- [Available data]:

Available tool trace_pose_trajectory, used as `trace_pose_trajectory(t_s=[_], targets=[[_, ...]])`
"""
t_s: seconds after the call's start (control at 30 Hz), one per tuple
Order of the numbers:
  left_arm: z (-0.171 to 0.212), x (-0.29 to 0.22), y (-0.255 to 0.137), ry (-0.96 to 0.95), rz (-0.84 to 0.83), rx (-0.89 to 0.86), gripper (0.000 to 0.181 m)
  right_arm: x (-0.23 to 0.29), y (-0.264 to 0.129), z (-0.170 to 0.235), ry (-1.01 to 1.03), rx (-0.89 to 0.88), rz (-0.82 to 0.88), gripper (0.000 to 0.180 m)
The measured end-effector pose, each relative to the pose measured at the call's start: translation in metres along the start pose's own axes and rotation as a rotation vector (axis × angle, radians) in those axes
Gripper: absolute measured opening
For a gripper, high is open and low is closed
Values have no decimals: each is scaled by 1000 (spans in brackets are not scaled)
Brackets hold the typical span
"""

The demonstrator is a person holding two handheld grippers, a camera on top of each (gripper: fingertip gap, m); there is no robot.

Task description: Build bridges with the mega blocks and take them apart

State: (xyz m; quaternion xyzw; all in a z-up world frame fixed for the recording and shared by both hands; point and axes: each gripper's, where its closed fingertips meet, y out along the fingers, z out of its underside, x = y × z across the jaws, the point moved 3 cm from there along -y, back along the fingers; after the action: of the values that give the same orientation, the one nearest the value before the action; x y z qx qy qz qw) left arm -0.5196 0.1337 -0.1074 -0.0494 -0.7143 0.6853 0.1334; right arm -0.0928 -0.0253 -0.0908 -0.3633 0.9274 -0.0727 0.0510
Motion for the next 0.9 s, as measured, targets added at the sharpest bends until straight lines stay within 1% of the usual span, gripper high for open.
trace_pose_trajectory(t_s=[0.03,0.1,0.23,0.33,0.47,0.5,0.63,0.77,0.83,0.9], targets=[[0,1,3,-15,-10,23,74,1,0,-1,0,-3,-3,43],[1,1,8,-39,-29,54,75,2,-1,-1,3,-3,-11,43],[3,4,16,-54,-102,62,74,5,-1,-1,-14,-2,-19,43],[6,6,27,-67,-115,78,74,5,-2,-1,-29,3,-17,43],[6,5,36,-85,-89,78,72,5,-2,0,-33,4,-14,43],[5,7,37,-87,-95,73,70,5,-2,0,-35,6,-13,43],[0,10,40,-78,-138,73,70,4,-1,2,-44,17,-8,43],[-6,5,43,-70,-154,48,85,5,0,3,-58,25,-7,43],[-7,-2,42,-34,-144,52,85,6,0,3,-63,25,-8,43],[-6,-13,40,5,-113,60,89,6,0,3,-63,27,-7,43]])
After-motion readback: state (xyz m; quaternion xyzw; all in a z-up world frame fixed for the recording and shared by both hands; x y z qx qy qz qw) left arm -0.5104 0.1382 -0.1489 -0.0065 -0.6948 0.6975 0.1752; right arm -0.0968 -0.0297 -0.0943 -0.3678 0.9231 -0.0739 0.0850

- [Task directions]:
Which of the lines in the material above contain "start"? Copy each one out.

- [Your solution]:
t_s: seconds after the call's start (control at 30 Hz), one per tuple
The measured end-effector pose, each relative to the pose measured at the call's start: translation in metres along the start pose's own axes and rotation as a rotation vector (axis × angle, radians) in those axes

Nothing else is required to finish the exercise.